Therapeutic hypothermia (TH) is now standard of care for the neuroprotection of patients with moderate to severe hypoxic-ischemic encephalopathy (HIE). TH misuse results in increased medical complication rates and high health care resource utilization. Quality improvement (QI) methodology can address drift from clinical guidelines. Assessment of sustainability of any intervention over time is an integral part of the QI methodology.

METHODS

Our prior QI intervention improved medical documentation using an electronic medical record-smart phrase (EMR-SP) and demonstrated special cause variation. This study serves as Epoch 3 and investigates the sustainability of our QI methods to decrease TH misuse.

RESULTS

A total of 64 patients met the diagnostic criteria for HIE. Over the study period, 50 patients were treated with TH, and 33 cases (66%) used TH appropriately.
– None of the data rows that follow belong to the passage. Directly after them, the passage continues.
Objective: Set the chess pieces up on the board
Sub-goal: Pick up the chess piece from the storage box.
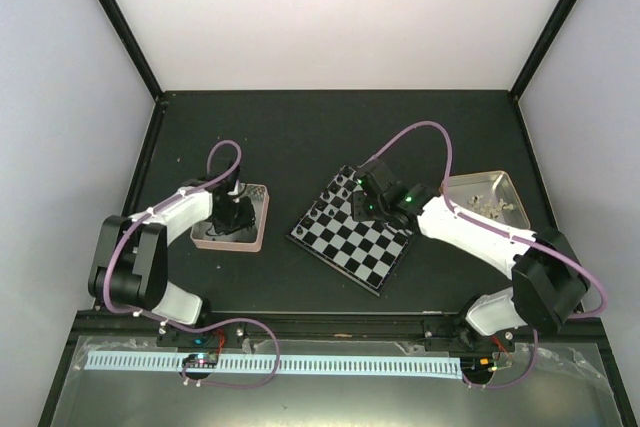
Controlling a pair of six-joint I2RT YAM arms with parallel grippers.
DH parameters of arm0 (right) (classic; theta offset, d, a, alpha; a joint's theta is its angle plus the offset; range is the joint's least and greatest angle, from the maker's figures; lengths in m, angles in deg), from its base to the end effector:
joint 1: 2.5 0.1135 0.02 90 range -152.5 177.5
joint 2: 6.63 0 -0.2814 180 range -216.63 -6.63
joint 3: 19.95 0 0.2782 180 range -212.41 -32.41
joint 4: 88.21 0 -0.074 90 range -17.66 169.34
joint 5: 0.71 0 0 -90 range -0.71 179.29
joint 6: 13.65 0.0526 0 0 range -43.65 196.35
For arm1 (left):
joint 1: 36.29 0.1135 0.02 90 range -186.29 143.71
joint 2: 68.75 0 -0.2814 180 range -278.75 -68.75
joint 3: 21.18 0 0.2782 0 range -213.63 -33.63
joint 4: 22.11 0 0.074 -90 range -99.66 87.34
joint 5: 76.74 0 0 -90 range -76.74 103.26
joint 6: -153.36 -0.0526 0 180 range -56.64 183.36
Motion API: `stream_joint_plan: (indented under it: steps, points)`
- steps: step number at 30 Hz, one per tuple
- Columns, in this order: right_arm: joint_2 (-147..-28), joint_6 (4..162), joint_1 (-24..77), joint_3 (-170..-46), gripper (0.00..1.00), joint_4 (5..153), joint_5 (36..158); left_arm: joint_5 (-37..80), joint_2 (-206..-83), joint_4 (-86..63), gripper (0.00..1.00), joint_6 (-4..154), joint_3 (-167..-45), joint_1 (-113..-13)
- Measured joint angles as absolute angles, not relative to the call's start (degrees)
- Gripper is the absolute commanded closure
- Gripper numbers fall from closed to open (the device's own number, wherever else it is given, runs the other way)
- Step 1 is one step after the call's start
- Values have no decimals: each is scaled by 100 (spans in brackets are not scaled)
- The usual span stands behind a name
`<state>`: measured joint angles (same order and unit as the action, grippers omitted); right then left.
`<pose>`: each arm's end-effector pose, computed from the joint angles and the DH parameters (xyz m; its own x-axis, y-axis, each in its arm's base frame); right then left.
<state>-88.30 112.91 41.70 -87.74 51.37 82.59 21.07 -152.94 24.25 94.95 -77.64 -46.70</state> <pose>0.2358 0.2208 0.2227 -0.8510 -0.0024 -0.5252 -0.1702 0.9473 0.2715 0.2666 -0.0562 0.1427 -0.9187 -0.3589 -0.1650 -0.3118 0.9153 -0.2549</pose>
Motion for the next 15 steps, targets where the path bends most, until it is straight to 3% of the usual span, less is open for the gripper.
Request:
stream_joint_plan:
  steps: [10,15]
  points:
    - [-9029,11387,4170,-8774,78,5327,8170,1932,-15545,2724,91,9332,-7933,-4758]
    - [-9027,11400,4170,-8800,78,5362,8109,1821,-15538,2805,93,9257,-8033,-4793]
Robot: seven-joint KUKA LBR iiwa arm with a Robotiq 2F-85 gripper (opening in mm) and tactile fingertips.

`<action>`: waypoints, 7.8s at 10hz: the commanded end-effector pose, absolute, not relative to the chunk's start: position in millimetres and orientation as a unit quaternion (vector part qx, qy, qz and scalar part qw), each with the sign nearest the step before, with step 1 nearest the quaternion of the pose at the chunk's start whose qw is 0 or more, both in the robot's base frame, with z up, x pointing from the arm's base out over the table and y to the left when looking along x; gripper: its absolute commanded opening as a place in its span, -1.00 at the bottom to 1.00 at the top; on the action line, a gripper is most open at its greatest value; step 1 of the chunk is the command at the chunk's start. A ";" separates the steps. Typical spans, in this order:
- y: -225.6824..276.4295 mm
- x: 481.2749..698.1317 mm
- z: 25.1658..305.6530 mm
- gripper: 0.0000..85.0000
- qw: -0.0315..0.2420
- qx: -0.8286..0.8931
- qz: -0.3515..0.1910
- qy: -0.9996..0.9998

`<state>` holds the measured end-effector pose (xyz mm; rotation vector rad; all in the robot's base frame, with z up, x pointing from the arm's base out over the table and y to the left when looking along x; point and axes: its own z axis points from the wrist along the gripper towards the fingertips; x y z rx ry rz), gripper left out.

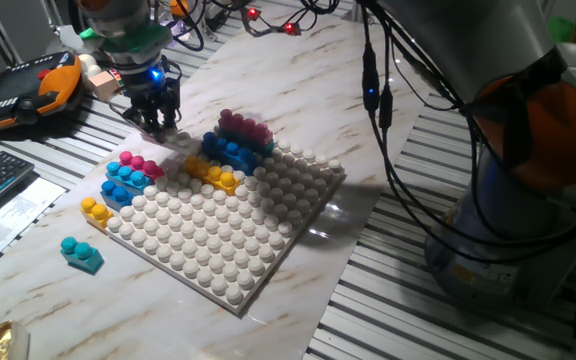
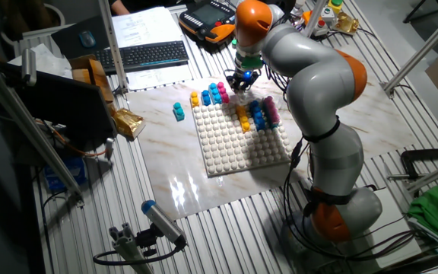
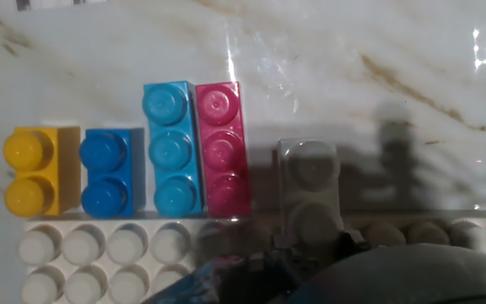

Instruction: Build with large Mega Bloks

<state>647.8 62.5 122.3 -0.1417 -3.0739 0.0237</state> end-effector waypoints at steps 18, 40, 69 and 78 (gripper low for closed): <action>20.3 569.4 147.2 -0.98 0.016 -0.092 0.049 -0.994; 9.1 550.5 109.2 -0.98 -0.002 -0.082 0.043 -0.996; 8.8 559.0 109.3 -0.98 0.037 -0.060 0.025 -0.997; 9.5 546.5 112.0 -0.98 0.061 -0.056 0.023 -0.996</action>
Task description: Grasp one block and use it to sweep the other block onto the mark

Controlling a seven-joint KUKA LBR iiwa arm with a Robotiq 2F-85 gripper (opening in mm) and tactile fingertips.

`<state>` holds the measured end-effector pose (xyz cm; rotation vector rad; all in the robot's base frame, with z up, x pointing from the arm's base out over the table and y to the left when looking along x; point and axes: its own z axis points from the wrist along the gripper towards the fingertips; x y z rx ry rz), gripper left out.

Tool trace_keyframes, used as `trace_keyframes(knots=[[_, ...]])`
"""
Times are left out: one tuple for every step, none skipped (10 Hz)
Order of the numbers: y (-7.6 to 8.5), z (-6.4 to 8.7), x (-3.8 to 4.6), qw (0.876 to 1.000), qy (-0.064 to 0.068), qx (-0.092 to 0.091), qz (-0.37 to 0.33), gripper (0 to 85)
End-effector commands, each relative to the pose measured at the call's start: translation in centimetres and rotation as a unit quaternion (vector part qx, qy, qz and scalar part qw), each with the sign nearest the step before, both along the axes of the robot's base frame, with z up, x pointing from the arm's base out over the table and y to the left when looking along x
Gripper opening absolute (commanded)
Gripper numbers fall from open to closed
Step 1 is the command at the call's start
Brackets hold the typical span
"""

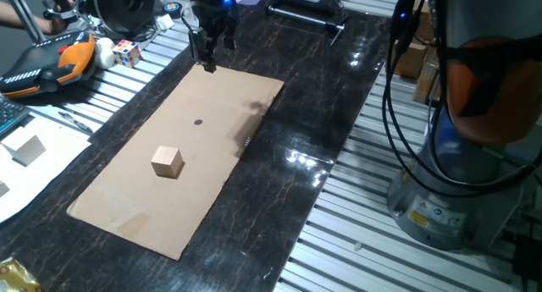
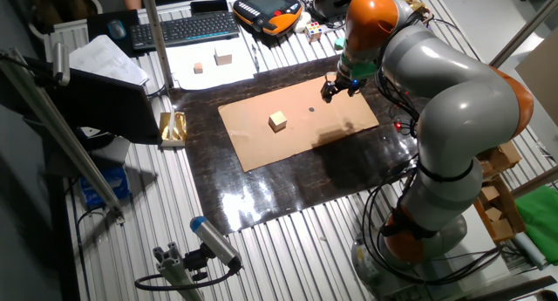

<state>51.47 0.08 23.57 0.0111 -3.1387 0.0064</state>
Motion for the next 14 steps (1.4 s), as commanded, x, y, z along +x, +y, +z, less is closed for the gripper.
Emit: trace_keyframes(knots=[[-0.01, 0.02, 0.02, 0.988, 0.121, -0.058, 0.071, 1.3], [-0.01, 0.02, 0.02, 0.988, 0.121, -0.058, 0.071, 1.3], [-0.01, 0.02, 0.02, 0.988, 0.121, -0.058, 0.071, 1.3], [-0.01, 0.02, 0.02, 0.988, 0.121, -0.058, 0.071, 1.3], [-0.01, 0.02, 0.02, 0.988, 0.121, -0.058, 0.071, 1.3], [-0.01, 0.02, 0.02, 0.988, 0.122, -0.058, 0.072, 1.3], [-0.02, 0.02, 0.03, 0.988, 0.122, -0.057, 0.074, 1.3], [-0.02, 0.03, 0.03, 0.988, 0.123, -0.057, 0.078, 1.3], [-0.02, 0.03, 0.04, 0.988, 0.124, -0.057, 0.078, 1.3], [-0.02, 0.03, 0.03, 0.988, 0.124, -0.057, 0.078, 1.3], [-0.03, 0.03, 0.04, 0.987, 0.124, -0.056, 0.08, 1.3], [-0.03, 0.03, 0.04, 0.987, 0.124, -0.056, 0.08, 1.3], [-0.04, 0.03, 0.03, 0.988, 0.123, -0.055, 0.08, 1.3], [-0.04, 0.03, 0.03, 0.988, 0.123, -0.055, 0.081, 1.3]])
The number of appropriate TH cases between cases of misuse increased to an average of 9 in Epoch 3 from 1.9 in Epoch 2. Of the 50 cases, 34 (68%) had EMR-SP documentation included. Length of stay and TH complication rates did not vary between cases of TH misuse and appropriate TH use.

CONCLUSIONS

Our study confirmed a sustained decrease in TH misuse, despite inconsistent use of EMR-SP. We speculate that culture change involving increased awareness of guidelines through education may have contributed more to a lasting change.

摘要

目的

治疗性低温(TH)现在是中重度缺氧缺血性脑病(HIE)患者神经保护的标准治疗方法。TH 使用不当会导致医疗并发症发生率增加和医疗资源利用增加。质量改进(QI)方法可以解决临床指南偏离的问题。评估任何干预措施随时间推移的可持续性是 QI 方法的一个组成部分。

方法

我们之前的 QI 干预措施使用电子病历智能短语(EMR-SP)改进了医疗记录,并证明了特殊原因的变化。本研究作为第 3 个时期,旨在调查我们减少 TH 使用不当的 QI 方法的可持续性。

结果

共有 64 名患者符合 HIE 的诊断标准。在研究期间,50 名患者接受了 TH 治疗,其中 33 例(66%)使用 TH 得当。在第 3 个时期,与不当使用 TH 的病例相比,使用 TH 得当的病例数量平均增加到 9 例,而在第 2 个时期为 1.9 例。在 50 例患者中,有 34 例(68%)的 EMR-SP 记录。TH 不当使用和恰当使用的住院时间和 TH 并发症发生率没有差异。

结论

尽管 EMR-SP 的使用不一致,但我们的研究证实 TH 使用不当的情况持续减少。我们推测,通过教育提高对指南的认识可能会导致文化发生变化,从而产生更持久的变化。